■ Prompt ■
Scan the data below and pick out the lines containing the word "black".

[Provided data Boundary: Start]

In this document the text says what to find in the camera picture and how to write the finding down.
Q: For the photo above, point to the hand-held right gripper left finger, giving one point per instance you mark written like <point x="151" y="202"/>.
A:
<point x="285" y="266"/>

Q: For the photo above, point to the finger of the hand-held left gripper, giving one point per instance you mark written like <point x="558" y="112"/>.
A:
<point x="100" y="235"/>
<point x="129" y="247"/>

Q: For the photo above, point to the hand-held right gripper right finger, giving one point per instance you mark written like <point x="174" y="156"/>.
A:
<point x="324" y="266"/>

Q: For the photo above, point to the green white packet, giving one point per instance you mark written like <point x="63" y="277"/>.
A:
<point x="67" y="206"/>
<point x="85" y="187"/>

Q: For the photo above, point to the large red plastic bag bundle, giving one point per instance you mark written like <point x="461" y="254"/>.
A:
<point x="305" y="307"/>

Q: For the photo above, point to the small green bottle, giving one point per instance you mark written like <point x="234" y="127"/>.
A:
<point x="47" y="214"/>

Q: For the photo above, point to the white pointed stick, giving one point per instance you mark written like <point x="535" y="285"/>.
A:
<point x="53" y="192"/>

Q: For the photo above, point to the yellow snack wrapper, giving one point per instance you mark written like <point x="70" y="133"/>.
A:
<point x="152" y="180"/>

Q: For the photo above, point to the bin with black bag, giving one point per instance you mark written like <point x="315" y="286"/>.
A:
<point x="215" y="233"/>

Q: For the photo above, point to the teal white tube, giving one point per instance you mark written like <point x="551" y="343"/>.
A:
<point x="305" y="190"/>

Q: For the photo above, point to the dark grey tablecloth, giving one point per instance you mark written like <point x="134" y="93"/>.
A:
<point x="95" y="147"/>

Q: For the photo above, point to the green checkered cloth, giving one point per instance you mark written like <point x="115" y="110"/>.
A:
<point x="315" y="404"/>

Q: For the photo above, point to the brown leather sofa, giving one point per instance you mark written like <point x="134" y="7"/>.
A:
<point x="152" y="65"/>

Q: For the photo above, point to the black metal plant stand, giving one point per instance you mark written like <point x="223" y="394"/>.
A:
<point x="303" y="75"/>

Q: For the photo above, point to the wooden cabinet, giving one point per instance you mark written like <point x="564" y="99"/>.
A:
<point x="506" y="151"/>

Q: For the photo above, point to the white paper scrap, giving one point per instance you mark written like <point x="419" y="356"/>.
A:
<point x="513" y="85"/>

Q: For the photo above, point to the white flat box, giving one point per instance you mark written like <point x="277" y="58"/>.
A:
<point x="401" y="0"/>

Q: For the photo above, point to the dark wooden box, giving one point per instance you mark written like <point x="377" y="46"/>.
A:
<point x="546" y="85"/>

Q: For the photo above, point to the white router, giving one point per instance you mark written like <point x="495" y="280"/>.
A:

[Provided data Boundary: End]

■ Written solution ■
Q: For the photo above, point to the bin with black bag, giving one point per instance you mark written like <point x="315" y="286"/>.
Q: For the photo above, point to the black metal plant stand, giving one point per instance you mark written like <point x="223" y="394"/>.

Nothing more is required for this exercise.